I received this text last evening from a friend; “your buddy Krugman is insane, keep destroying him”—I imagine he just read the Princeton professor’s latest NY Times Op-Ed. As much as I’d like to accommodate my friend, I kind of promised myself recently that I’d lay off Krugman for awhile. Frankly, it’s gotten rather boring. And I hate to be so condescending, but I find it pitiful that a Nobel laureate economist has reduced himself to the rank of the most predictable of partisan hacks. He makes your fanatical right-wing talk show host seem almost bipartisan. And besides, I’ve given the guy much too much attention on my blog—when I search “Krugman” twenty-one articles (all since November 2011) pop up.
So I’m going try to keep my promise to myself and take a bit of a hiatus from the good professor. That is after leaving you with this commonsensical excerpt from my upcoming daily devotional:
DAY 19: A Bloat of a Different Color
If I told you you’re spending 70 percent more than your annual income, you tell me: Will you be richer or poorer a year from now?
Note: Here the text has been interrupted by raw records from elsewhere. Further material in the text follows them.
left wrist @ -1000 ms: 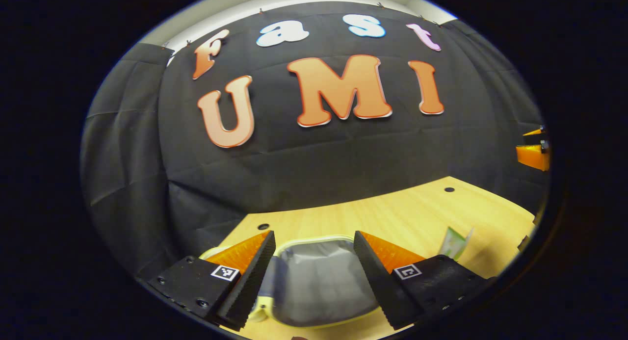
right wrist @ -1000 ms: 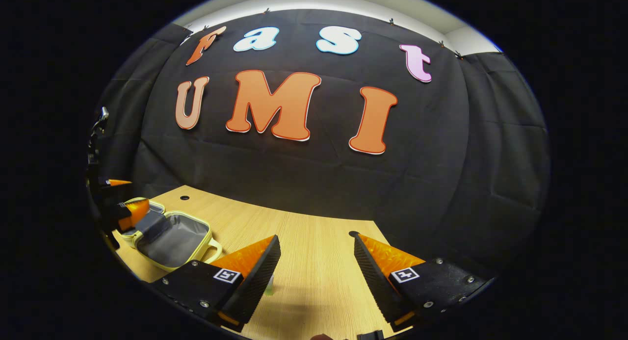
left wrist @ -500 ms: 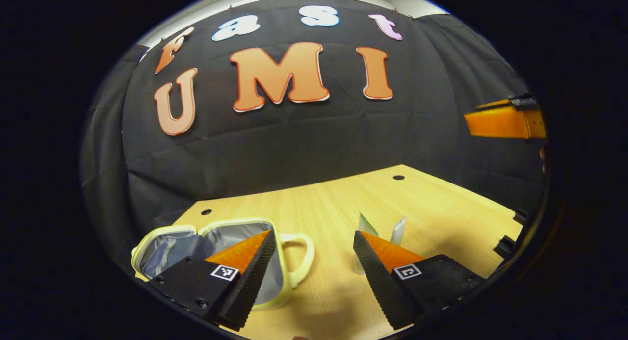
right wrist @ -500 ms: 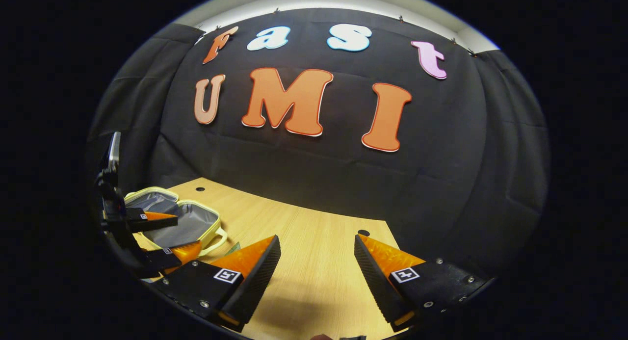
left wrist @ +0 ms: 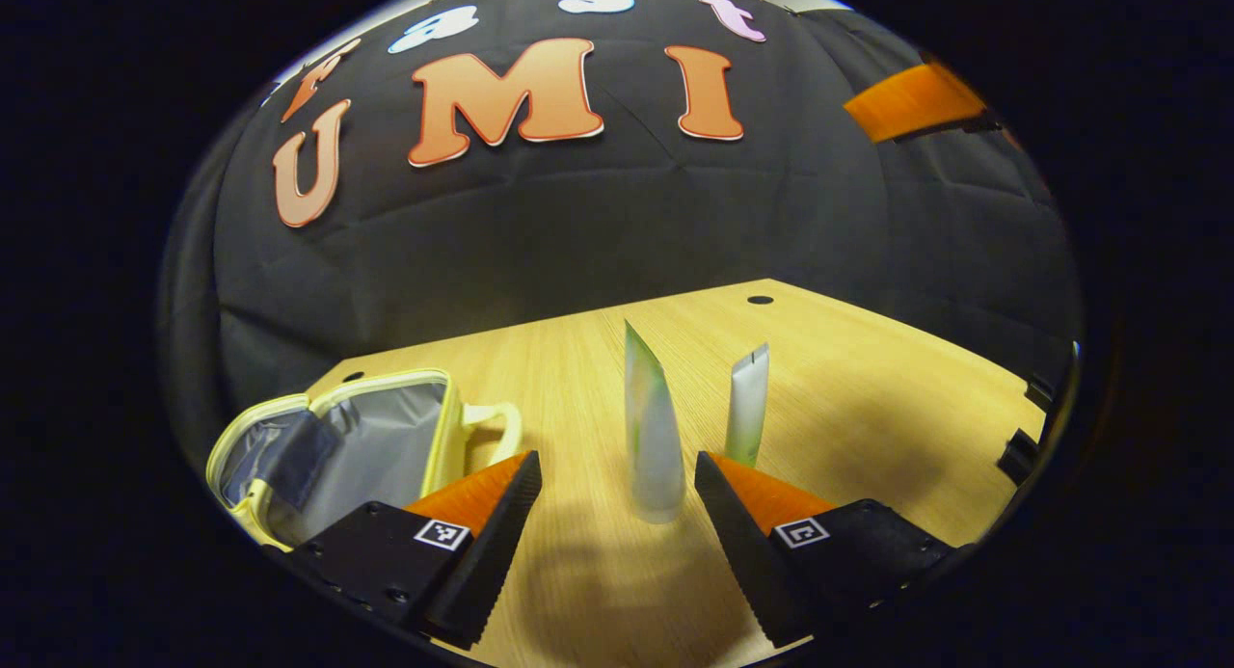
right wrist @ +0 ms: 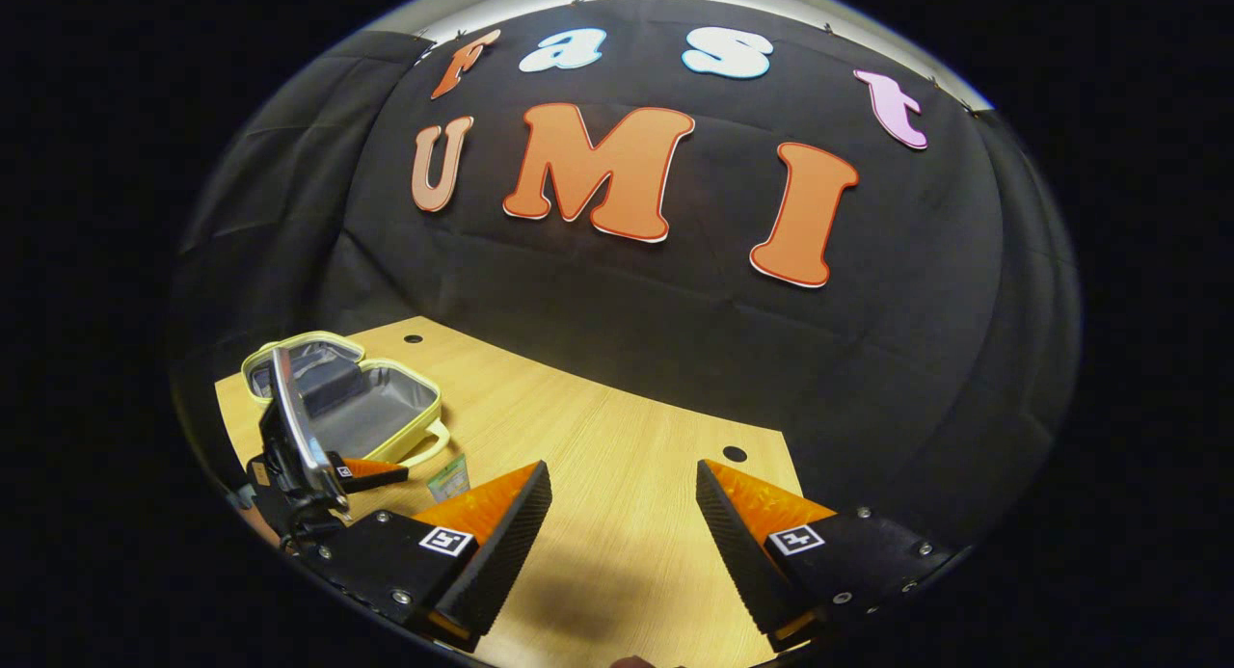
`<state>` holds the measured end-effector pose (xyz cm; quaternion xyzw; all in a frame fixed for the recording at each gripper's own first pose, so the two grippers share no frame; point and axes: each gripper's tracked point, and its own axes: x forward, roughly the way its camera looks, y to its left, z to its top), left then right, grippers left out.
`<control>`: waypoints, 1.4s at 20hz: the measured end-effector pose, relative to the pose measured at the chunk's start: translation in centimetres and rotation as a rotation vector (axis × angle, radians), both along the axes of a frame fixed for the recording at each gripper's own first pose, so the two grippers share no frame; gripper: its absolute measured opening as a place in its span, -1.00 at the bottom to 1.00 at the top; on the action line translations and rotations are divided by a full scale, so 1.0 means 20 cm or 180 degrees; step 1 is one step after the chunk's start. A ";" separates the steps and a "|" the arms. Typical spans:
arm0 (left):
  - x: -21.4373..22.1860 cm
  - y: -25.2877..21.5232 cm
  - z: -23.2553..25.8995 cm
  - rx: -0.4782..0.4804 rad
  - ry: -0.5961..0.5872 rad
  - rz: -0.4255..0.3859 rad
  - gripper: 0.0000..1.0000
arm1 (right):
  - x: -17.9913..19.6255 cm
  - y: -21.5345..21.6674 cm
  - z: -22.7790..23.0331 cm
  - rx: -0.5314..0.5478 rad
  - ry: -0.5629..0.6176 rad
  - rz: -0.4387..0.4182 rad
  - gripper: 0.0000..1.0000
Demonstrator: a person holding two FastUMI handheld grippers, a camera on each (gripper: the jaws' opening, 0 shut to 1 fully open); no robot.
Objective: First open the suitcase, pack the skin care products into it, and then close the suitcase.
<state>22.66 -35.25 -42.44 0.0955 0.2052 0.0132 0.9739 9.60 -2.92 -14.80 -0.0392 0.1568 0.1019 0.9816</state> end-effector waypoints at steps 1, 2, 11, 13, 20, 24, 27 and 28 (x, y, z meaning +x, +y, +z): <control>0.02 -0.01 -0.05 -0.0008 0.0037 -0.0023 0.98 | 0.01 0.00 -0.01 0.0007 0.0014 0.0012 0.92; 0.05 -0.01 -0.09 -0.0027 0.0074 -0.0033 0.93 | 0.01 0.01 -0.02 0.0017 0.0036 0.0032 0.92; 0.15 -0.08 -0.12 -0.0098 0.0278 -0.0233 -0.10 | 0.10 0.03 -0.07 0.0026 0.0124 0.0061 0.92; 0.12 -0.04 -0.08 -0.0169 0.0300 -0.0137 -0.12 | 0.10 0.03 -0.10 0.0035 0.0143 0.0054 0.92; 0.02 0.16 0.21 -0.0120 0.0185 0.0060 -0.12 | 0.07 0.14 -0.22 0.0149 0.0317 0.0155 0.92; -0.05 0.27 0.34 0.0013 0.0151 0.0146 -0.12 | 0.03 0.22 -0.30 0.0295 0.0449 0.0220 0.92; -0.10 0.41 0.45 -0.0033 0.0086 0.0358 -0.12 | 0.03 0.29 -0.37 0.0307 0.0554 0.0319 0.92; -0.12 0.45 0.48 -0.0047 0.0078 0.0433 -0.12 | 0.02 0.31 -0.40 0.0308 0.0616 0.0352 0.92</control>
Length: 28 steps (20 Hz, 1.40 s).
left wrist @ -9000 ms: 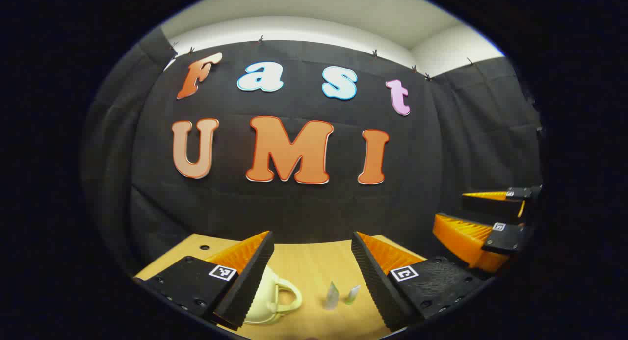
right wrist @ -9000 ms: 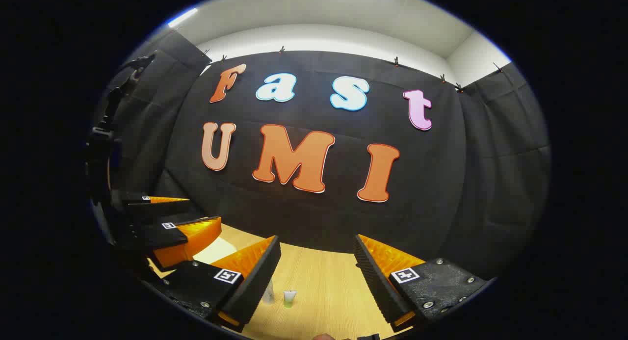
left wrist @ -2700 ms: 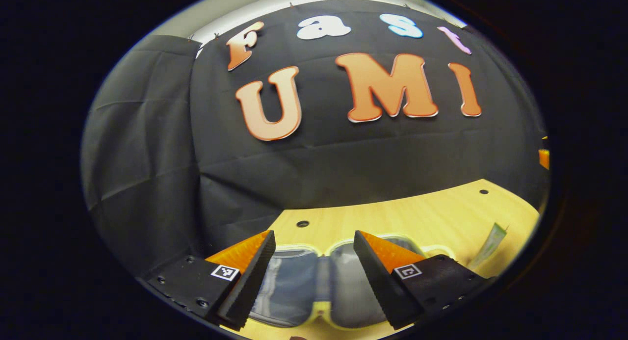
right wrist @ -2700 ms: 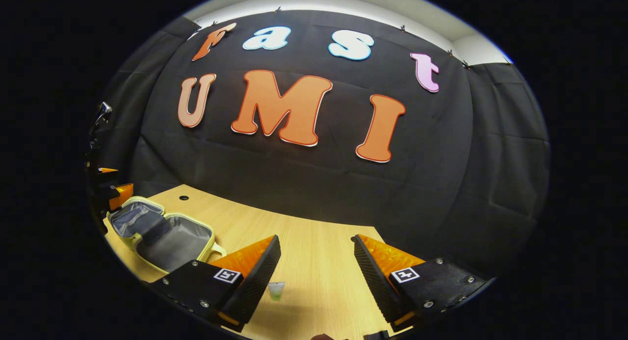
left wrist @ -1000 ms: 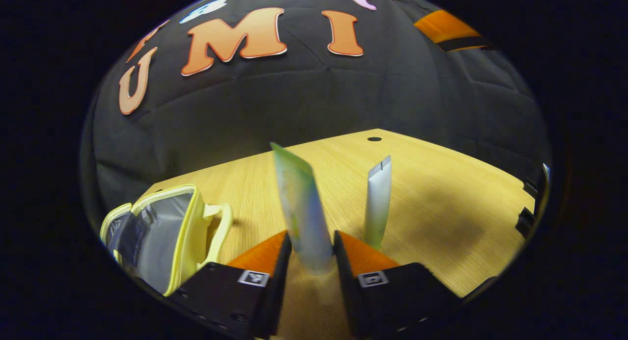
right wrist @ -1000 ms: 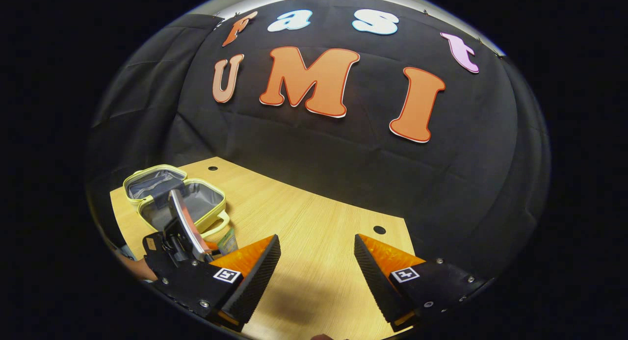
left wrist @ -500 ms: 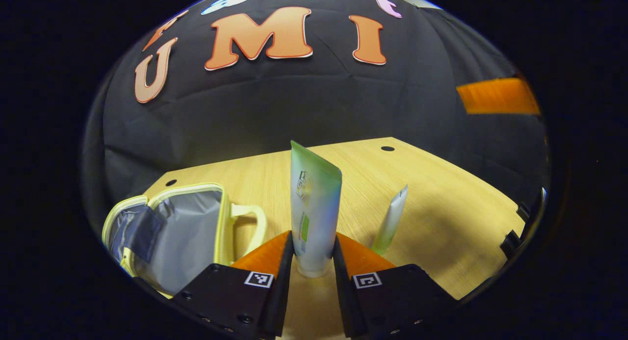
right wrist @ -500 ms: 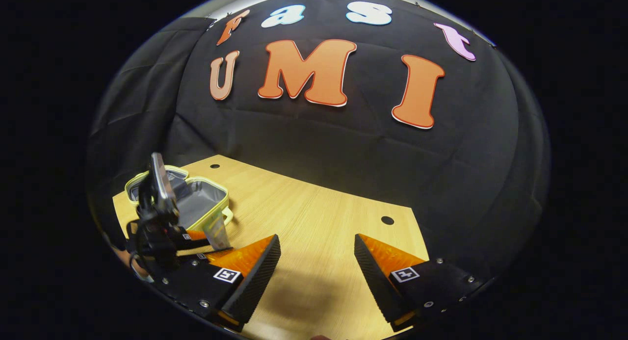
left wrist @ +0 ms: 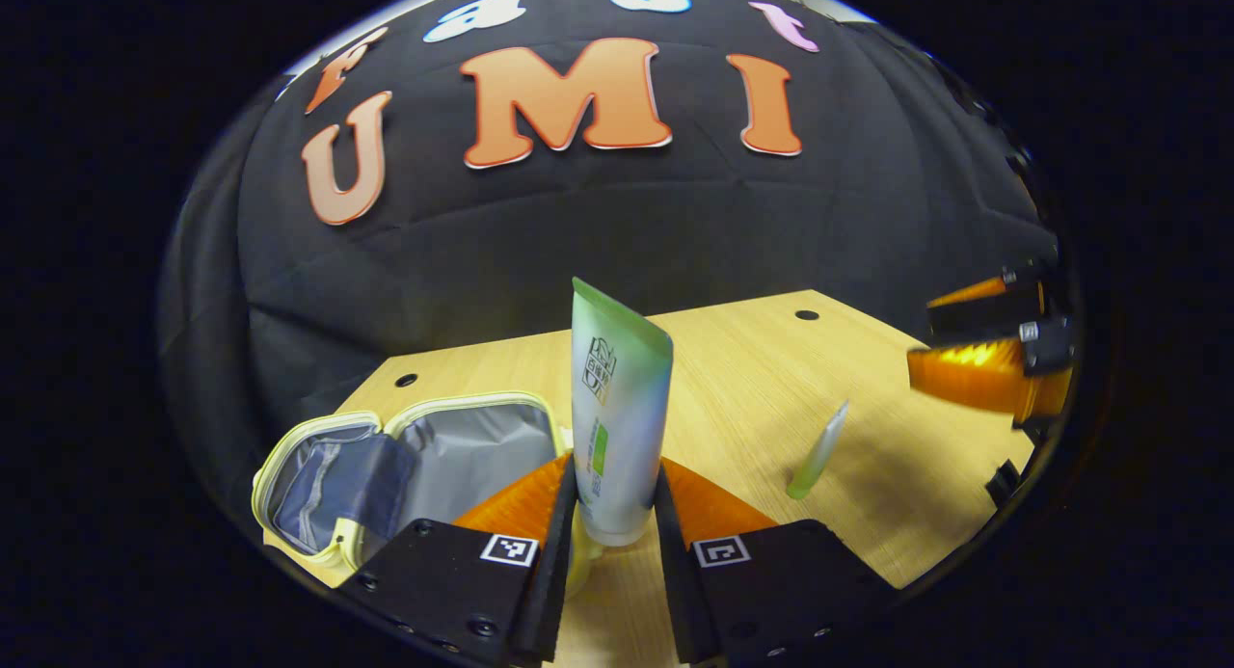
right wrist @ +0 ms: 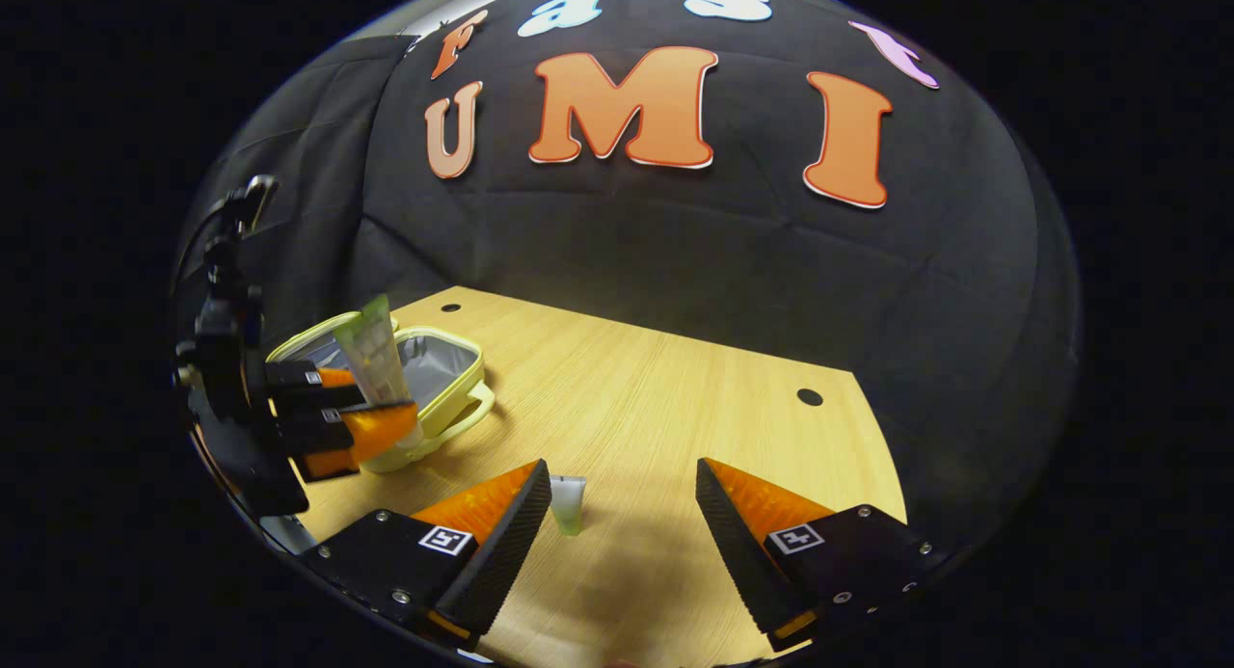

What if I told you you’re currently netting, on average, 250 calories per meal more than you’re burning off daily? You tell me: Would you be fatter or skinnier a year from now?
If you arrange your daily activities so as to net minimal physical stress, you tell me: Will your bones and muscles be more or less dense, and will they possess more or less capacity a year from now?
What would you say if I told you that you could lose weight by increasing your caloric intake by 70 percent daily? And what if I told you that you could become physically stronger while exerting even less over the next twelve months? As much as you’d love to believe me, you’d tell me I’m full of it.
But what if I were the recipient of the Nobel Prize in nutrition (were there such a thing)? Would you believe me then? Sadly, some of you (those who’d do just about anything not to diet or exercise) would. But alas, my academic prowess notwithstanding, my saying it wouldn’t amount to a hill-a-pork-n-beans twelve months from now.
Now what if I told you that you’re spending 70 percent more than your annual income? You tell me: Will you be richer or poorer a year from now? And what would you say if I told you that you’d be in better fiscal shape if you spent even more over the next twelve months? I’d be full of it, right?
But what if you were a company? Still full of it. Ah, but what if you were a nation? Now there’s a bloat of an entirely different color. For at least one Nobel Prize–winning economist, many other not-Nobel-laureate economists, and oodles of pandering politicians would have you believe that very thing. The question is, do you?